- WHAT IS BEING ASKED -
Repeat every record below, word for word.
· · · · ·
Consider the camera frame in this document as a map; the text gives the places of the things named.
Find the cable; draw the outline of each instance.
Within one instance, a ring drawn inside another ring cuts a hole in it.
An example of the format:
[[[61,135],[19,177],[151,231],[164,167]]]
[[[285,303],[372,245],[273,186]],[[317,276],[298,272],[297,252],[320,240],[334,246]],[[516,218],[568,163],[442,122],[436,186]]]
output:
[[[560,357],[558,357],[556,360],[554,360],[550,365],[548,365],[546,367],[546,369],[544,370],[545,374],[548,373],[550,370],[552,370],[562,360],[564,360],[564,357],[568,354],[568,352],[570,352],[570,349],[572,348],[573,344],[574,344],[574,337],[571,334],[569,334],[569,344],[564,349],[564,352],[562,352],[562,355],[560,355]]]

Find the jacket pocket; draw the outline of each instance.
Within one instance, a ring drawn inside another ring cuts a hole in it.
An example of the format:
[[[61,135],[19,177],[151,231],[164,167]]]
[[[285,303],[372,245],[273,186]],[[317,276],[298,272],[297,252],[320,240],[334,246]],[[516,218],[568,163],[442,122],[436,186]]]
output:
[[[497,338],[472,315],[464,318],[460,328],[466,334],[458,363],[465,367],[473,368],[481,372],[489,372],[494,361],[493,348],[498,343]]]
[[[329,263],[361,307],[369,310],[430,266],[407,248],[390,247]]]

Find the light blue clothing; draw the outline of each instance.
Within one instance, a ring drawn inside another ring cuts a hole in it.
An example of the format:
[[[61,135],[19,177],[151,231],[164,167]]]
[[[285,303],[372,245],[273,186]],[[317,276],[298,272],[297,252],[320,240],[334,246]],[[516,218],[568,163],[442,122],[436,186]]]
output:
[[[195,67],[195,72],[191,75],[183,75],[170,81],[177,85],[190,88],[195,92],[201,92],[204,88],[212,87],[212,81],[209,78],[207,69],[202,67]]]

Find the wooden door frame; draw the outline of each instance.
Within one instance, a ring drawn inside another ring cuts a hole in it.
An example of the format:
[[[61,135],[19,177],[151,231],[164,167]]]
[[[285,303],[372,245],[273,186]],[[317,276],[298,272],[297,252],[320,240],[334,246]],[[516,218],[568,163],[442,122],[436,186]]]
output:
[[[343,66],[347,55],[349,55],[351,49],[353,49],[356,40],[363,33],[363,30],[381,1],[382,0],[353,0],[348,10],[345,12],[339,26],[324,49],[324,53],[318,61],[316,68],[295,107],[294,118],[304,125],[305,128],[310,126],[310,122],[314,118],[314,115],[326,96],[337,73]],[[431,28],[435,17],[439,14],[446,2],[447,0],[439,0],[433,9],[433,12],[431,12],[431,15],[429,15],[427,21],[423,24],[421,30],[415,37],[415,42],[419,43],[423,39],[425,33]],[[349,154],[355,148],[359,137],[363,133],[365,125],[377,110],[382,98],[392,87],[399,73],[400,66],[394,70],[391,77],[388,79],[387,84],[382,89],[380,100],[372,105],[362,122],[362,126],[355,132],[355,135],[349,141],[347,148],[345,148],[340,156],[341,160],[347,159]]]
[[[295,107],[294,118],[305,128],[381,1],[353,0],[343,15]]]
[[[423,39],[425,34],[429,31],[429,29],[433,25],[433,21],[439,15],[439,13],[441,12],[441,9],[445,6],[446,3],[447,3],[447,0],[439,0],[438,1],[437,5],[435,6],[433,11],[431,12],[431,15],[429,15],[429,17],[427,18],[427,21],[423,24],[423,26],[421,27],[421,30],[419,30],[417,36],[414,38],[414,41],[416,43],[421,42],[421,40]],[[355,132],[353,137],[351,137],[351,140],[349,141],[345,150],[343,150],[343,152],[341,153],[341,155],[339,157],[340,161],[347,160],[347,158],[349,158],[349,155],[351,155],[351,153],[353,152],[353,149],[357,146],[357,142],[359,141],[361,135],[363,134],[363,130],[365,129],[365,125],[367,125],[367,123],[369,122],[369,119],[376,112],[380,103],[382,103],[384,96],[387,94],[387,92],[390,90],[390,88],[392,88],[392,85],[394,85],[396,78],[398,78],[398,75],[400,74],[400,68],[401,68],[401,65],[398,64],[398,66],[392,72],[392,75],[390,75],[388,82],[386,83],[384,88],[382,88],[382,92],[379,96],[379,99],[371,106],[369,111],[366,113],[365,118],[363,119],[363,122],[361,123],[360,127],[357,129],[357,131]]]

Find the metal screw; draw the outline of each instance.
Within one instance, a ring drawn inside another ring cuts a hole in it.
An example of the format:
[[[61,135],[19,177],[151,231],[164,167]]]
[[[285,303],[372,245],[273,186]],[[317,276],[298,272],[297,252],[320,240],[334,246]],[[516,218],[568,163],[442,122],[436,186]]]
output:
· · · · ·
- RESPONSE FOR THIS EXERCISE -
Consider the camera frame in this document as a map; the text gives the places of the things named.
Find the cable; draw the outline of each instance.
Within one instance, a ring drawn inside another ring cuts a hole in it.
An example of the format:
[[[61,135],[19,177],[151,231],[164,167]]]
[[[285,303],[372,245],[273,186]],[[317,276],[298,272],[297,252],[320,240],[334,246]],[[516,218],[568,163],[442,122],[436,186]]]
output:
[[[560,357],[558,357],[556,360],[554,360],[550,365],[548,365],[546,367],[546,369],[544,370],[545,374],[548,373],[550,370],[552,370],[562,360],[564,360],[564,357],[568,354],[568,352],[570,352],[570,349],[572,348],[573,344],[574,344],[574,337],[571,334],[569,334],[569,344],[564,349],[564,352],[562,352],[562,355],[560,355]]]

Find the jacket pocket; draw the outline of each instance.
Within one instance, a ring drawn inside another ring cuts a hole in it.
An example of the format:
[[[61,135],[19,177],[151,231],[164,167]]]
[[[285,303],[372,245],[273,186]],[[317,276],[298,272],[297,252],[320,240],[334,246]],[[516,218],[568,163],[442,122],[436,186]]]
output:
[[[497,338],[472,315],[464,318],[460,328],[466,334],[458,363],[465,367],[473,368],[481,372],[489,372],[494,361],[493,348],[498,343]]]
[[[329,263],[361,307],[369,310],[430,266],[407,248],[390,247]]]

Find the light blue clothing; draw the outline of each instance.
Within one instance, a ring drawn inside another ring cuts a hole in it.
An example of the format:
[[[61,135],[19,177],[151,231],[164,167]]]
[[[285,303],[372,245],[273,186]],[[317,276],[298,272],[297,252],[320,240],[334,246]],[[516,218],[568,163],[442,122],[436,186]]]
output:
[[[195,67],[195,72],[191,75],[183,75],[170,81],[177,85],[190,88],[195,92],[201,92],[204,88],[212,87],[212,81],[209,78],[207,69],[202,67]]]

Find the wooden door frame; draw the outline of each instance.
Within one instance, a ring drawn inside another ring cuts a hole in it.
An example of the format:
[[[61,135],[19,177],[151,231],[164,167]]]
[[[285,303],[372,245],[273,186]],[[317,276],[298,272],[297,252],[320,240],[334,246]],[[516,218],[568,163],[442,122],[436,186]]]
output:
[[[343,66],[347,55],[349,55],[351,49],[353,49],[356,40],[363,33],[363,30],[381,1],[382,0],[353,0],[348,10],[345,12],[339,26],[324,49],[324,53],[318,61],[316,68],[295,107],[294,118],[304,125],[305,128],[310,126],[310,122],[314,118],[314,115],[326,96],[337,73]],[[431,28],[435,17],[439,14],[446,2],[447,0],[439,0],[433,9],[433,12],[431,12],[431,15],[429,15],[427,21],[423,24],[421,30],[415,37],[415,42],[419,43],[423,39],[425,33]],[[349,154],[355,148],[359,137],[363,133],[365,125],[377,110],[382,98],[392,87],[399,73],[400,66],[394,70],[391,77],[388,79],[387,84],[382,89],[380,100],[372,105],[362,122],[362,126],[355,132],[355,135],[349,141],[347,148],[345,148],[340,156],[341,160],[347,159]]]
[[[295,107],[294,118],[305,128],[381,1],[353,0],[343,15]]]
[[[423,39],[425,34],[429,31],[429,29],[433,25],[433,21],[439,15],[439,13],[441,12],[441,9],[445,6],[446,3],[447,3],[447,0],[439,0],[438,1],[437,5],[435,6],[433,11],[431,12],[431,15],[429,15],[429,17],[427,18],[427,21],[423,24],[423,26],[421,27],[421,30],[419,30],[417,36],[414,38],[414,41],[416,43],[421,42],[421,40]],[[355,132],[353,137],[351,137],[351,140],[349,141],[345,150],[343,150],[343,152],[341,153],[341,155],[339,157],[340,161],[347,160],[347,158],[349,158],[349,155],[351,155],[351,153],[353,152],[353,149],[357,146],[357,142],[359,141],[361,135],[363,134],[363,130],[365,129],[365,125],[367,125],[367,123],[369,122],[369,119],[376,112],[380,103],[382,103],[384,96],[387,94],[387,92],[390,90],[390,88],[392,88],[392,85],[394,85],[396,78],[398,78],[398,75],[400,74],[400,68],[401,68],[401,65],[398,64],[398,66],[392,72],[392,75],[390,75],[388,82],[386,83],[384,88],[382,88],[382,92],[379,96],[379,99],[371,106],[369,111],[366,113],[365,118],[363,119],[363,122],[361,123],[360,127],[357,129],[357,131]]]

Find the metal screw; draw the outline of each instance.
Within one instance, a ring drawn inside another ring cuts a hole in it.
An example of the format:
[[[61,135],[19,177],[151,231],[164,167]]]
[[[285,303],[372,245],[273,186]],[[317,276],[298,272],[297,252],[320,240],[334,246]],[[516,218],[568,163],[442,122],[436,186]]]
output:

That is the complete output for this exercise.